MOSKOW – Syiria harus memilih, mempersenjatai Hizbullah dengan peluru kendali jarak jauh yang diarahkan ke Israel, atau berdamai dengan Israel, kata Presiden Israel Shimon Peres.
Saat Presiden Medvedev dari Rusia bertemu dengan Presiden Assad di Syiria, Presiden Israel menegaskan kembali komentar yang telah diucapkan sehari sebelumnya tersebut.
“Masalah antara kami dan Syiria sudah jelas, dan posisi Israel juga sudah jelas.
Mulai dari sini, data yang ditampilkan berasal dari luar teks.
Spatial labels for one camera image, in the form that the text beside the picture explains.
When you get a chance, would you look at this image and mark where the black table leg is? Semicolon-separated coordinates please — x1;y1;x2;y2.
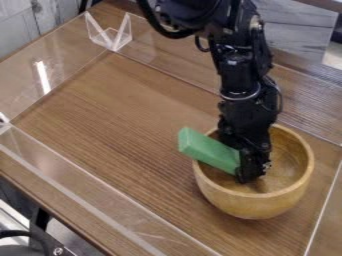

Syirialah yang harus membuat keputusan, apakah mengarahkan ujung peluru kendali ke Israel, atau berdamai dengan Israel.
“Presiden Syiria mungkin adalah satu-satunya orang di dunia yang yakin bahwa cara untuk mencapai perdamaian adalah dengan cara mendapatkan peluru kendali jarak jauh yang kemudian diarahkan ke jantung Israel, dan menyembunyikannya di gudang penyimpanan Hizbullah,” tambah Peres.
Pernyataan presiden tersebut dikeluarkan dalam sebuah kunjungan kenegaraan ke Moskow, dan berselang satu hari setelah Presiden Rusia Dmitry Medvedev tiba di Damaskus untuk bertemu dengan Presiden Bassar al-Assad.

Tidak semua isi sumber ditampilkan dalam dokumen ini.